Figure CN116532870B_ABST
Abstract
Description
Technical Field
[0001] This invention belongs to the field of precision machining technology, and specifically relates to a method for welding machine tool guideways. Background Technology
[0002] As is well known, machine tool guideways generally include a base and rails arranged side by side at intervals on the base.
[0003] Currently, machine tool guideways are generally fixed to the base using a welding process during production. The base needs to be clamped in a fixture, and the two guideways are placed on the base according to the design requirements. Finally, the welding is carried out by workers or welding robots. Therefore, each guideway and the base will form horizontal and vertical welds.
[0004] However, the welding process can generate extremely high temperatures, which can lead to large deformation of the workpiece after welding. This can adversely affect the workpiece's fracture characteristics, fatigue strength, shape, size, and accuracy, ultimately impacting subsequent production and operations (the workpiece needs to be reshaped after welding). Summary of the Invention
[0005] The technical problem to be solved by the present invention is to overcome the shortcomings of the prior art and provide a brand-new method for welding machine tool guideways.

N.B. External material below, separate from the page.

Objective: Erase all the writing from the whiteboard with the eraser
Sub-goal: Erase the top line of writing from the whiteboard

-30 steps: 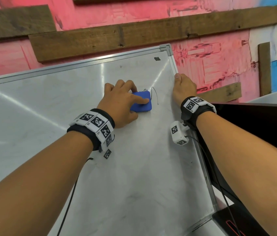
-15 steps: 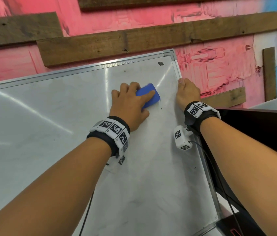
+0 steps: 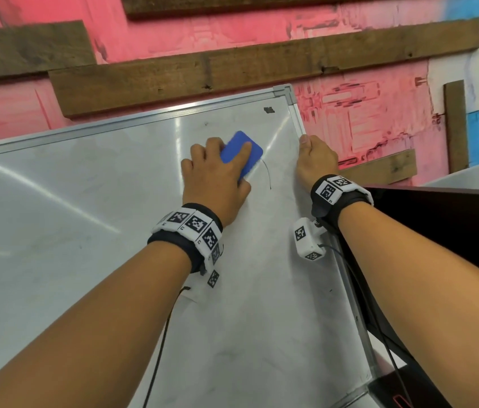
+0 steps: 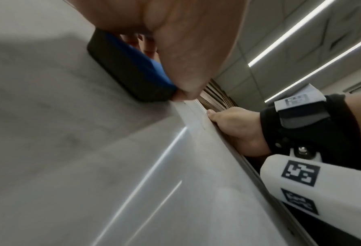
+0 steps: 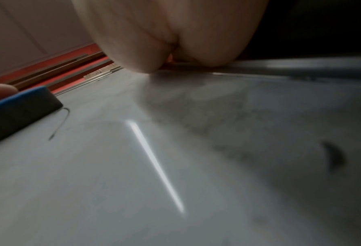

[0006] To solve the above technical problems, the present invention adopts the following technical solution:
[0007] A method for welding machine tool guideways, the machine tool guideways including a base and two rails, wherein each rail and the base form welds extending laterally and longitudinally respectively, the method employs a clamping device including a clamping seat and a cooling assembly, wherein the clamping seat includes a seat body with a cooling channel, a heat-conducting plate, and a pressure plate, the cooling assembly includes an inlet pipe and an outlet pipe respectively connected to the cooling channel, and a water tank for supplying cooling water, and includes the following steps:
[0008] S 1, Positioning base and two rails
[0009] First, attach two heat-conducting plates to the top of the cooling channel, ensuring that the top surfaces of the two heat-conducting plates are higher than the top surface of the base body. Second, place the base flat on the top surface of the base body and place two rails on both sides of the top surface of the base. At this point, the cooling channel intersects or overlaps with the welds on both sides, and the two heat-conducting plates correspond one-to-one with the two rails, with the vertical projections of the two heat-conducting plates covering the corresponding welds. Finally, use pressure plates to press the base firmly against the top surface of the base body from both sides and the middle. At this point, the portions of the base located on opposite sides of each heat-conducting plate are pre-deformed downwards.
[0010] S2, Welding
[0011] The cooling water is kept circulating between the inlet pipe, outlet pipe, cooling channel, and water tank to form a heat exchange with the top surface of the seat body; then, the welding operation is carried out by manual labor or robot along each weld seam in sequence.
[0012] S3, Cooling
[0013] After the welding of the machine tool guide rail is completed, it is cooled so that the part of the base that was pre-deformed in step S1 is deformed in the opposite direction to compensate for the deformation caused by the pre-deformation. At this time, the welding process of the machine tool guide rail is completed.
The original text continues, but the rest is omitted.